Given information:
__________

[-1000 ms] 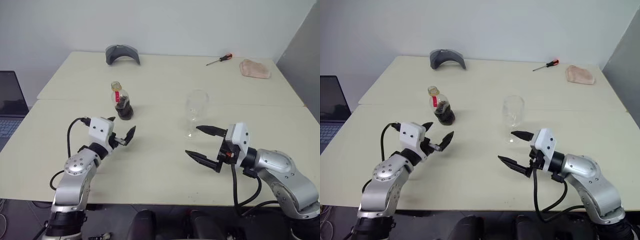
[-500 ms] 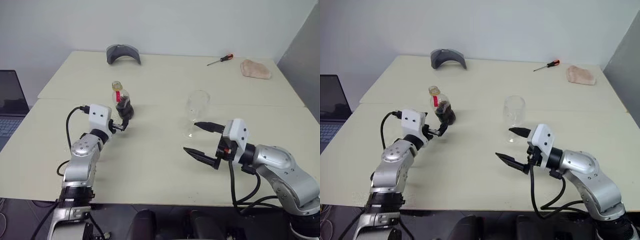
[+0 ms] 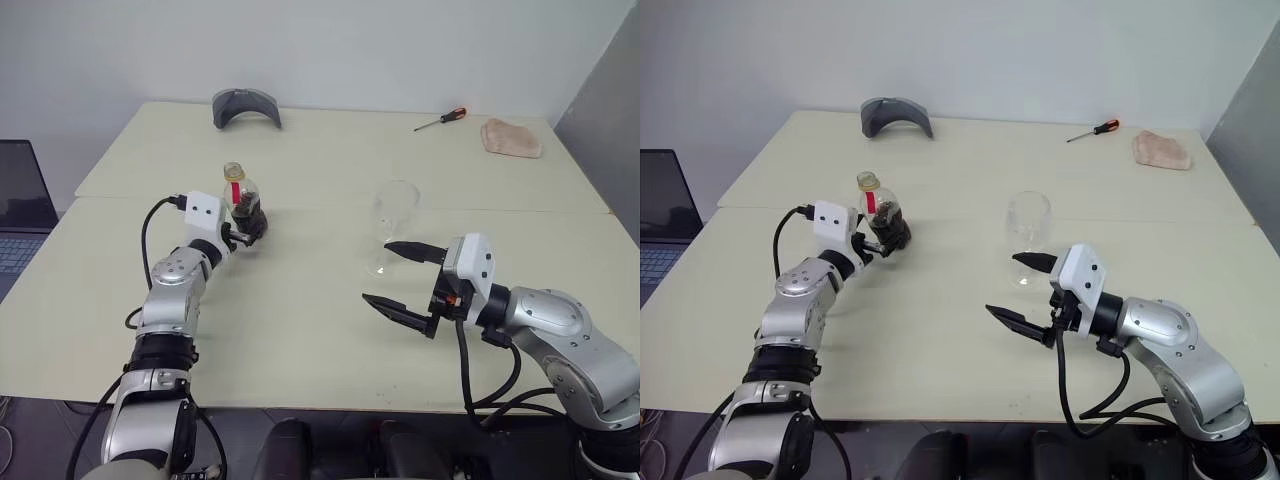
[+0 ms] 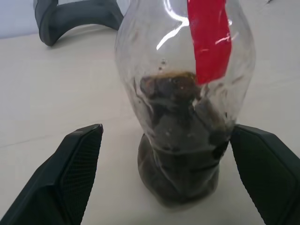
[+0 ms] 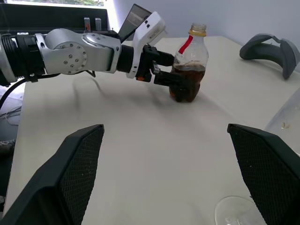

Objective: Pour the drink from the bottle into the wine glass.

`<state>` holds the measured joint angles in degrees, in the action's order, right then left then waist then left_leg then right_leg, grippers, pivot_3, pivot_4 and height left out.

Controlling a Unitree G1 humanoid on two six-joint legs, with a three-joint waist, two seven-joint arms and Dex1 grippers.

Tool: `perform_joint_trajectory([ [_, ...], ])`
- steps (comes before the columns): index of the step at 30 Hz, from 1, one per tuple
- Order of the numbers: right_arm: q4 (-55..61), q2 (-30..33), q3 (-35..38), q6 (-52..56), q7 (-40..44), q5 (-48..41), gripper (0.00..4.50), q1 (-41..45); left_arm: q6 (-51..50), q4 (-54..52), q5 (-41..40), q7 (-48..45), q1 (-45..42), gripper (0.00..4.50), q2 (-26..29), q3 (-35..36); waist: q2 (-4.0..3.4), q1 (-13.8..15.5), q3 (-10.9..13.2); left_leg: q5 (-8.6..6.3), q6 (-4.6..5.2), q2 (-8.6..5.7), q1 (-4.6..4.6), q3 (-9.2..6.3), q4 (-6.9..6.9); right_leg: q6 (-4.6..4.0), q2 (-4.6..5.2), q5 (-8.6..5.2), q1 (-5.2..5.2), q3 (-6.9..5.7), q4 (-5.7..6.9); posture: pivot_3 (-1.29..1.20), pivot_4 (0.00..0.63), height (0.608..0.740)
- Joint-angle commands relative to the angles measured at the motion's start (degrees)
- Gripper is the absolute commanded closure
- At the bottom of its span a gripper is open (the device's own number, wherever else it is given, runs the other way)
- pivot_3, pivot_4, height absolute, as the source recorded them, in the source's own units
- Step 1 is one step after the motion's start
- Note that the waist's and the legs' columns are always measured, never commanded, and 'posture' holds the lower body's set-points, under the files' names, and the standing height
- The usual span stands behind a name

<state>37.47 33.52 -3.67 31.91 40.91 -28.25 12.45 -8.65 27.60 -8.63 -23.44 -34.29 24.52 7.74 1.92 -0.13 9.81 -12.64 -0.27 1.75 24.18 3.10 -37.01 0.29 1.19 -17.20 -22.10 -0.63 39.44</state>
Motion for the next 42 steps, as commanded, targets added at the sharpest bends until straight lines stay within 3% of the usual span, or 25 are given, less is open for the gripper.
perform_joint_trajectory([
  [1,2.1,-0.1,0.0,-1.0,-0.3,-0.2,0.01,0.8,3.5,4.3,0.7,-2.1,-4.3,0.00,-0.3,-0.9,0.00,0.0,0.0,0.00,0.00,0.00,0.00,0.00,0.00,0.00,0.00,0.00,0.00,0.00,0.00,0.00,0.150,0.740],
  [10,1.3,-0.6,-0.7,-2.7,-0.6,1.5,0.01,-1.0,7.3,14.0,0.7,-3.8,-10.3,0.00,-1.6,-0.7,0.02,0.0,0.0,0.00,-0.01,-0.01,0.02,0.01,-0.01,0.00,0.00,0.00,-0.02,0.00,-0.01,0.00,0.150,0.740],
  [13,1.3,-0.9,-0.7,-3.0,-1.2,1.9,0.00,-1.6,7.8,14.0,0.3,-3.6,-10.6,0.62,-2.0,-0.3,0.02,0.0,0.0,0.01,-0.01,-0.02,0.03,0.02,-0.02,0.00,0.00,0.00,-0.02,0.01,-0.01,0.00,0.150,0.740],
  [20,2.3,-2.0,-0.2,-2.4,-3.2,1.9,0.00,-1.5,4.5,7.1,-1.5,-2.4,-9.4,2.88,-3.4,0.6,0.05,0.0,0.0,0.06,-0.10,-0.01,0.05,0.01,-0.03,0.00,0.00,0.00,-0.02,0.00,0.00,0.00,0.150,0.740],
  [23,3.2,-2.5,0.5,-1.5,-4.3,1.1,0.00,-0.9,0.9,1.6,-2.5,-2.6,-9.6,3.39,-4.0,0.3,0.13,0.0,0.1,0.08,-0.14,-0.01,0.06,0.00,-0.04,0.00,0.00,0.00,-0.03,0.00,0.01,0.00,0.150,0.740],
  [28,4.7,-3.1,3.5,1.0,-8.1,-0.6,0.00,-0.7,-1.8,-5.1,0.9,-4.1,-12.5,3.59,-4.7,-5.4,0.13,0.0,0.1,0.13,-0.23,-0.02,0.12,-0.01,-0.05,0.00,0.00,0.00,-0.08,0.00,0.02,0.00,0.150,0.740],
  [34,5.8,-5.2,5.8,1.0,-13.9,0.4,0.00,-2.0,1.6,-3.3,4.9,-5.6,-17.9,3.60,-6.0,-10.4,0.13,0.0,0.1,0.14,-0.24,-0.05,0.13,0.00,-0.05,0.00,0.01,0.00,-0.08,0.02,0.00,0.00,0.150,0.740],
  [42,6.0,-9.2,6.3,-2.7,-20.9,5.5,0.00,-4.9,24.8,11.1,18.5,-5.5,-26.0,3.60,-4.7,-20.6,0.13,0.0,0.1,0.13,-0.22,-0.05,0.15,0.09,-0.03,0.01,-0.02,0.00,-0.15,0.08,0.02,0.00,0.150,0.740],
])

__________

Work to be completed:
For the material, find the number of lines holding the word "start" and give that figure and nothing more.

Solution to this exercise:
2